(About this exercise)
No picture should appear in the copy. Transcribe exactly, and only, the lines from the one with "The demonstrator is" through the last line of the data below.
_____
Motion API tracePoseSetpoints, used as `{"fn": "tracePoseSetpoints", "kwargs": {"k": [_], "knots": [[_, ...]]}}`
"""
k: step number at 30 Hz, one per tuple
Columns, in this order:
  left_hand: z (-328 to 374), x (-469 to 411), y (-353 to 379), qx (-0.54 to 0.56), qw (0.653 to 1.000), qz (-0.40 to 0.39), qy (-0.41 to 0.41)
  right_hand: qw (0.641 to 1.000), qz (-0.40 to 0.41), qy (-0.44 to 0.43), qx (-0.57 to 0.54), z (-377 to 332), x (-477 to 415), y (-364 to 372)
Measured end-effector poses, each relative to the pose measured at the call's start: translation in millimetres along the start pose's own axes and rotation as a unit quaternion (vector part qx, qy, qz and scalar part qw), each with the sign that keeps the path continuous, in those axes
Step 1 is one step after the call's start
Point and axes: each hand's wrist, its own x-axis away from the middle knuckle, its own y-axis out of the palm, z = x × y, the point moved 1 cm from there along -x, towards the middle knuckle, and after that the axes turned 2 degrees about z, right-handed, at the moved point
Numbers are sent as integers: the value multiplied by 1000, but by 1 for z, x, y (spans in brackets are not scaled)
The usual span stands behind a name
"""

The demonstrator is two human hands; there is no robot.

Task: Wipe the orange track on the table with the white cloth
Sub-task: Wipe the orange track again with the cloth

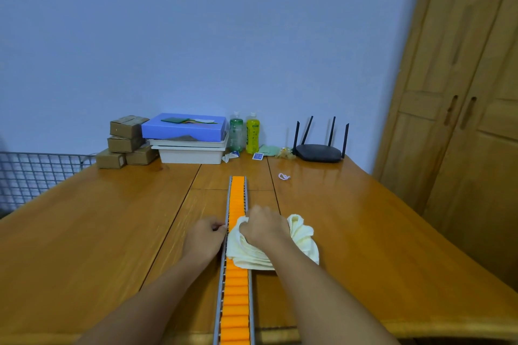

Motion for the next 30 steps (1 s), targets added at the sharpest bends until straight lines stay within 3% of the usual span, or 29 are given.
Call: {"fn": "tracePoseSetpoints", "kwargs": {"k": [30], "knots": [[18, 131, -49, -64, 996, -60, 26, 999, 0, -9, 43, -14, 141, -29]]}}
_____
(Exercise solution)
The demonstrator is two human hands; there is no robot.

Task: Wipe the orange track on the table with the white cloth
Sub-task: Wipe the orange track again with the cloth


Motion for the next 30 steps (1 s), targets added at the sharpest bends until straight lines stay within 3% of the usual span, or 29 are given.
Call: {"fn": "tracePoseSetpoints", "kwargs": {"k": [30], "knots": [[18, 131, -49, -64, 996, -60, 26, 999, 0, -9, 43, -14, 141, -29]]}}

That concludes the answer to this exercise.